The hot prob with that position is the Barry & Congress & fucking everyone at the (Obstruction of) Justice Dept are NOT trying to do the right thing, it’s the opposite. They’re trying to sweep it all under the rug, and let the torturers get off scot-free.

And if you’ve seen the polls, it’s clear that large segments of American society, close to a majority, are in favor of torture and want more. Barry’s actions are strengthening the idea that the US can torture anyone it wants, that it’s not really torture if some random lawyer “empties the law of all meaning” and says it’s not, that the victim deserved it, etc.
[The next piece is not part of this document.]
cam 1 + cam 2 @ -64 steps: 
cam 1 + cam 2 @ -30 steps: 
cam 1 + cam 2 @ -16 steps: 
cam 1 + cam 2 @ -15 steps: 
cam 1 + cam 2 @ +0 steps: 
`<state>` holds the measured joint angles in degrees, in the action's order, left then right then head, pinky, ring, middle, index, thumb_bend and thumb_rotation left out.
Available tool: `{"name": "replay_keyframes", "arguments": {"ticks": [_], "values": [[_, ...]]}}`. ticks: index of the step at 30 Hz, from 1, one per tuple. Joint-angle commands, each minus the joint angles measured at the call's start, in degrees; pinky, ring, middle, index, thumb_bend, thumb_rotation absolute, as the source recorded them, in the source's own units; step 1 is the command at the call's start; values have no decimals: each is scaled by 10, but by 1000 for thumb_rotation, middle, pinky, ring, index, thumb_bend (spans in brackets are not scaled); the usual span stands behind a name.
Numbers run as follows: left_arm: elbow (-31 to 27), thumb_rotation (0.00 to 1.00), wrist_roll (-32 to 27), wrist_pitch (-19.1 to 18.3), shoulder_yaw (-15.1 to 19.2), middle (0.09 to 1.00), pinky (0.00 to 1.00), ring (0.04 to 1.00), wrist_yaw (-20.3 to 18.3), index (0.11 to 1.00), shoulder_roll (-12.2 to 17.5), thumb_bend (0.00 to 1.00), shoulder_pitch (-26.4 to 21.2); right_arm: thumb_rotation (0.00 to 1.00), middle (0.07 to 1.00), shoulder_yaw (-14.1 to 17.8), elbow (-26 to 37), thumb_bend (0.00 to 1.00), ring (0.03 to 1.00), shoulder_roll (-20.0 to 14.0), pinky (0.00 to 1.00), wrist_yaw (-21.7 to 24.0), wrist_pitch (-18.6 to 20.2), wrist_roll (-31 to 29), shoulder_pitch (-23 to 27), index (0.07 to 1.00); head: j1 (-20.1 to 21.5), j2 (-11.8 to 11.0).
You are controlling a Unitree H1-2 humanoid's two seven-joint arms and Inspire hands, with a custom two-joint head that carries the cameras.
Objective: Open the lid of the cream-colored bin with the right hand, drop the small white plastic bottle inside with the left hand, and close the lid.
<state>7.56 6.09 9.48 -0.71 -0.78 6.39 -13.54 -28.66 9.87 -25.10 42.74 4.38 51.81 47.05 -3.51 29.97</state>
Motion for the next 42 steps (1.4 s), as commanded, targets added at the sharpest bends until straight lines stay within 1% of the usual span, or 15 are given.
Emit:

We all know that the Republican Party has transformed over the last decade from mere right-wing assholes to psychopathic lunatics. The torture chambers will be running 24/7 during the next Republican presidency.

Is that really the direction you want our society to go?

It’s inevitable unless it’s stopped now, and our nation has to be shamed into doing the right thing since it’ll never happen in due course.

@drinkyclown:

It really is a phenomenon here in Sea-town. Opening a Pho place, a teriyaki joint and/or a nail salon is just a license to print money. Every commercial block here contains one or more of those three biznisses, and they NEVER go under!

Sometimes I fantasize about opening a teriyaki restaurant called “You’ll Die Without Teriyaki!” then laughing maniacally as my million$$$ roll in!

@Original Andrew: Oh if only you could combine the cheap eats with the nail salons, you’d have to have someone to feed you as you get your nails done, taking customer service to a whole new level!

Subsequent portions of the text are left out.